AIM OF THE EXERCISE - Consider the material that follows. How many of its lines contain "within"? Reply with the number alone.
--- INPUT DATA ---
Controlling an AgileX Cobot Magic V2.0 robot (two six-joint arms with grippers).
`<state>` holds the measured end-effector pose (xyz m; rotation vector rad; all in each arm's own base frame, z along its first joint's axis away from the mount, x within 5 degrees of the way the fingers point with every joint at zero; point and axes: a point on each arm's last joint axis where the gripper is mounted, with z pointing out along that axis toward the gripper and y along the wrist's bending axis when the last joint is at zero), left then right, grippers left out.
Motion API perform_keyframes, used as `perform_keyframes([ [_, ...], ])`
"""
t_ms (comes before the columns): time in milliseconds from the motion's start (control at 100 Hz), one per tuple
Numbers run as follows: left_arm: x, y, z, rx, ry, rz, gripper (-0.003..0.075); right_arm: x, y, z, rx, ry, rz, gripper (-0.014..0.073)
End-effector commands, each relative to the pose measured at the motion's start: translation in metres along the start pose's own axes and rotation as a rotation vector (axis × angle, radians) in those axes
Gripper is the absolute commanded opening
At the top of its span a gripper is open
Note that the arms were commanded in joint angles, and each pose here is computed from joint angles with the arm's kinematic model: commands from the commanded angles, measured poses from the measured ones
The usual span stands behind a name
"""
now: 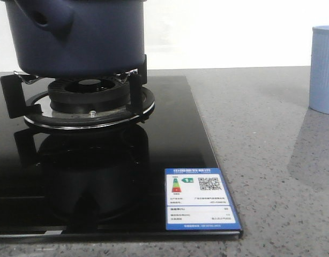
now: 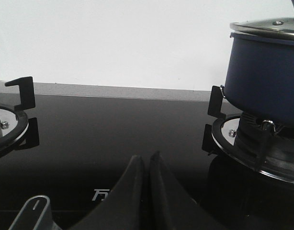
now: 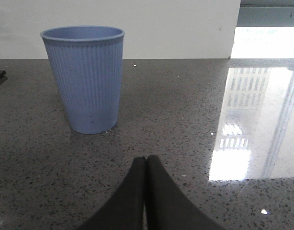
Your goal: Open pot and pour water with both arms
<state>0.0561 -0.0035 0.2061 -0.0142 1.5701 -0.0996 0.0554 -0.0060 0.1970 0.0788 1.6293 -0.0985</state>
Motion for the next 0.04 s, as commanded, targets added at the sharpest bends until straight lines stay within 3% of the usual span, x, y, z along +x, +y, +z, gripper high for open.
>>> perform_keyframes([
  [0,-0.0029,0.0004,-0.0018,0.003,-0.085,-0.019,-0.0016,-0.0021,-0.0003,-0.0005,0.004,-0.079,-0.001,-0.0053],
  [30,-0.0029,0.0004,-0.0018,0.003,-0.085,-0.019,-0.0016,-0.0021,-0.0003,-0.0005,0.004,-0.079,-0.001,-0.0053],
])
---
TASK OUTPUT - 2